[Your instructions] Find how many lines in the listing below include the word "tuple". Give that number only.

[Given information]
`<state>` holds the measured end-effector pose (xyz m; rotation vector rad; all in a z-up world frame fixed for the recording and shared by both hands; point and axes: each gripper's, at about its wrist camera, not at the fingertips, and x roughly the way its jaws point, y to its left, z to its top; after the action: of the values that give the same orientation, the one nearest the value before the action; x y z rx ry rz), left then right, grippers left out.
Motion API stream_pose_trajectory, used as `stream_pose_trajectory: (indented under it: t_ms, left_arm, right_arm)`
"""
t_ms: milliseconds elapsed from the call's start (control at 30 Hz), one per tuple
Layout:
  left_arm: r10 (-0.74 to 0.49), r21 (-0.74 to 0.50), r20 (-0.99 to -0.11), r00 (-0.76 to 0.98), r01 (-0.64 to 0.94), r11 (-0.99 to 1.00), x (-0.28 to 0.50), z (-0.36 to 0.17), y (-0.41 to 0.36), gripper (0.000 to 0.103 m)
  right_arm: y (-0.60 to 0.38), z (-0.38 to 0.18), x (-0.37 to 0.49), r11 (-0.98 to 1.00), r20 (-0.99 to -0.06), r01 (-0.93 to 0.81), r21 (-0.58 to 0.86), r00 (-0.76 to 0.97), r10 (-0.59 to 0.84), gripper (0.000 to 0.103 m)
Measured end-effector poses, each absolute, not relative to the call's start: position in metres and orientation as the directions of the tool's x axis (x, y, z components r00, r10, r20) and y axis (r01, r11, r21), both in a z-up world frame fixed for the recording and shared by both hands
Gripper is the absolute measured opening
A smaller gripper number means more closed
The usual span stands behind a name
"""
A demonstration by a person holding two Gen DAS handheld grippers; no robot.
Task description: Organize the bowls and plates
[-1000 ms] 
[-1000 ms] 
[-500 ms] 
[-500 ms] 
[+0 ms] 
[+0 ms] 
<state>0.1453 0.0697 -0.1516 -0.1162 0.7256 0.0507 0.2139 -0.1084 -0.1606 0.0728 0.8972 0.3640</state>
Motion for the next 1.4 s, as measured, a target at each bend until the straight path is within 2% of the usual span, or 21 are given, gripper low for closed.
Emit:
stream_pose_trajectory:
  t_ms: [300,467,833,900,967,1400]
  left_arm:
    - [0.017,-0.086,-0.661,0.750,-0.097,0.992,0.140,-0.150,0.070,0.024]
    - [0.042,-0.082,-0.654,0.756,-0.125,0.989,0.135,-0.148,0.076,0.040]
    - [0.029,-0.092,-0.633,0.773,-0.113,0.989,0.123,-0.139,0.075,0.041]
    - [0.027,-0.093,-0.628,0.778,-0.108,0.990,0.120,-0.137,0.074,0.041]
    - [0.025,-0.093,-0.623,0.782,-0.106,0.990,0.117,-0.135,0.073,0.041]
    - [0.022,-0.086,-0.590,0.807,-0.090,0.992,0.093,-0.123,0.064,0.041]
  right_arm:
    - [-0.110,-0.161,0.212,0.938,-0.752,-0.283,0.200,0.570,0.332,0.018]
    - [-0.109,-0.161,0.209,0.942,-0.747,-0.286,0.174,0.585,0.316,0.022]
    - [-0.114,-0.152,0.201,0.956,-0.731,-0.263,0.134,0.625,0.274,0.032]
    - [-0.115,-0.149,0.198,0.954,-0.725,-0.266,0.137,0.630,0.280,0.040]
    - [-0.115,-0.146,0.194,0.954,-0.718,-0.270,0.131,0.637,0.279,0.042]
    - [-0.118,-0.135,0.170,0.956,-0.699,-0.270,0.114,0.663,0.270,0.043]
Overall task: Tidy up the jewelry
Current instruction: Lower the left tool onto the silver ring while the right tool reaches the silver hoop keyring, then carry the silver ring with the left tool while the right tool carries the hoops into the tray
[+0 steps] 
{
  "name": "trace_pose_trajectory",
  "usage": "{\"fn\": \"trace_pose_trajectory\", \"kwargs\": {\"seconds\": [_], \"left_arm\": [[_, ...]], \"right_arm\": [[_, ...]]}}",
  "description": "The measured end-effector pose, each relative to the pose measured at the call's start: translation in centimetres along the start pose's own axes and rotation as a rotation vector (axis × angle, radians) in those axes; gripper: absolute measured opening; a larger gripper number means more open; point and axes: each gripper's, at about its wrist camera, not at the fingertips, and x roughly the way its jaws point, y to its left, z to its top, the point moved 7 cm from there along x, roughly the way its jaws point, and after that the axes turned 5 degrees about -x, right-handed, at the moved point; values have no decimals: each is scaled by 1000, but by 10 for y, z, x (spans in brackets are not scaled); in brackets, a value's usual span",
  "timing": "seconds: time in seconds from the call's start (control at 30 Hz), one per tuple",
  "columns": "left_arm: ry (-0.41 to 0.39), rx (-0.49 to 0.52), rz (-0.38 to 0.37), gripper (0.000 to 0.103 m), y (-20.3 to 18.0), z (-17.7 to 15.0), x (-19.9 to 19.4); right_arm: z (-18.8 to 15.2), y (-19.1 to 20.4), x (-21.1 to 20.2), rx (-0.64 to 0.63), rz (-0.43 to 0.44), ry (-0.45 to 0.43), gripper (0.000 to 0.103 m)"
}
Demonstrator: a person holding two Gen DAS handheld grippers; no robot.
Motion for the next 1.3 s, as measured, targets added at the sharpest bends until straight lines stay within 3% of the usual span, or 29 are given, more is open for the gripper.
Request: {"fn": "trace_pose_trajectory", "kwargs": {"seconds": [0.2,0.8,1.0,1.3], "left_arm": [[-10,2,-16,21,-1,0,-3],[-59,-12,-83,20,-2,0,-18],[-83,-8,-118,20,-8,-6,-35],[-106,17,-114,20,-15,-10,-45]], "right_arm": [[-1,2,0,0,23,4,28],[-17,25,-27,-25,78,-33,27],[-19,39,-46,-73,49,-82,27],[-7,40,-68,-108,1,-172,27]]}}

[Exercise response] 2